As to why the link seems to no longer exist, I have no clue. Smb4k deleted an icon from my desktop that I have yet to bring back. Just a few days ago, one of my samba shares disappeared for no apparent reason. I fixed the problem, but for the life of me, I have no idea why it happened in the first place.

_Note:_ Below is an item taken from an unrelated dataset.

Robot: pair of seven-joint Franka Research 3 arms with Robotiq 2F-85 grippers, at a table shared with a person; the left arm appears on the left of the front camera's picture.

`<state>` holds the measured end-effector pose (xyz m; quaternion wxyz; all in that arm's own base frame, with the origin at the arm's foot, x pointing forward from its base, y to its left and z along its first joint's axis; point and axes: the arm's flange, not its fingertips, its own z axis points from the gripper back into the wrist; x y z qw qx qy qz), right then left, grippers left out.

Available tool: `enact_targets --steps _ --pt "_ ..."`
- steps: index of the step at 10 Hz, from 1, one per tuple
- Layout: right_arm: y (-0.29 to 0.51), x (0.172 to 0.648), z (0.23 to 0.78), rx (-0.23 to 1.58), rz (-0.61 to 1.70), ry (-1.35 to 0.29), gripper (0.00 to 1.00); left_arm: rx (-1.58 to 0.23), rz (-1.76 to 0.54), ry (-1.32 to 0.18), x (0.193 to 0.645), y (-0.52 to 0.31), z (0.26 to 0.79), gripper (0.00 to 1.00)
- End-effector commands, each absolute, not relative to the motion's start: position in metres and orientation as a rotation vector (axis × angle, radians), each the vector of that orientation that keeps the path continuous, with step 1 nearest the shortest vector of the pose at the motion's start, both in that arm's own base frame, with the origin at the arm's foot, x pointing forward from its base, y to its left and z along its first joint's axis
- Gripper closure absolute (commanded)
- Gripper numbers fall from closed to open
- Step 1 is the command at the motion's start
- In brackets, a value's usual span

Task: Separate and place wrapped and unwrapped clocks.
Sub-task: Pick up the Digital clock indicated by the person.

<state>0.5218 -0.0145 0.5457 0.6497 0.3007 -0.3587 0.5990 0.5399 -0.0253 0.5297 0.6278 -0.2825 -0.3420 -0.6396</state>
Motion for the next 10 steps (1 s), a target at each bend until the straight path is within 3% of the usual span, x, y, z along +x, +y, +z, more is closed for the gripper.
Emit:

An old boss of mine had a saying, "if it works, it's FM (frikkin' magick), if not, it's FG (frikkin' gremlins)". Of course, he used the stronger "f" word. Sometimes gremlins are digital. And no matter how inhospitable you try to make your system to them, they will come to visit when you least expect, or want them to.

Blessed be!

Pappy

----------

## Chymera

 *_ph wrote:*   

>  *pappy_mcfae wrote:*   4) Add your user name to the plugdev, cdrom, cdrw, and usb groups 

 

I don't have any of those groups excpet plugdev... and I always was a member of that group (says in the manual to include yourself there)

----------

## pappy_mcfae

 *Chymera wrote:*   

>  *_ph wrote:*    *pappy_mcfae wrote:*   4) Add your user name to the plugdev, cdrom, cdrw, and usb groups  
> 
> I don't have any of those groups excpet plugdev... and I always was a member of that group (says in the manual to include yourself there)

 

Well, that makes the cheese a bit more binding. They should be there, except perhaps cdrw, which will be there if you install cd recording/copying software. Now might be the time to see if you can finish the emerge -uDNa world. Other than that, I am at a loss.

Blessed be!

Pappy

----------

## Chymera

.... yes... it worked.... it's not that hard to imagine I would have come back with it had I run into any more trouble.... eh, anyway, what's with those groups... I do have brasero and I had another prog, but I uninstalled it.

----------

## pappy_mcfae

 *Chymera wrote:*   

> .... yes... it worked.... it's not that hard to imagine I would have come back with it had I run into any more trouble.... eh, anyway, what's with those groups... I do have brasero and I had another prog, but I uninstalled it.

 

I am at a complete loss. They were all there for me after the initial install on all my machines. The cdrw group was even there with my Toshiba laptop, and it doesn't have a burner of any kind. 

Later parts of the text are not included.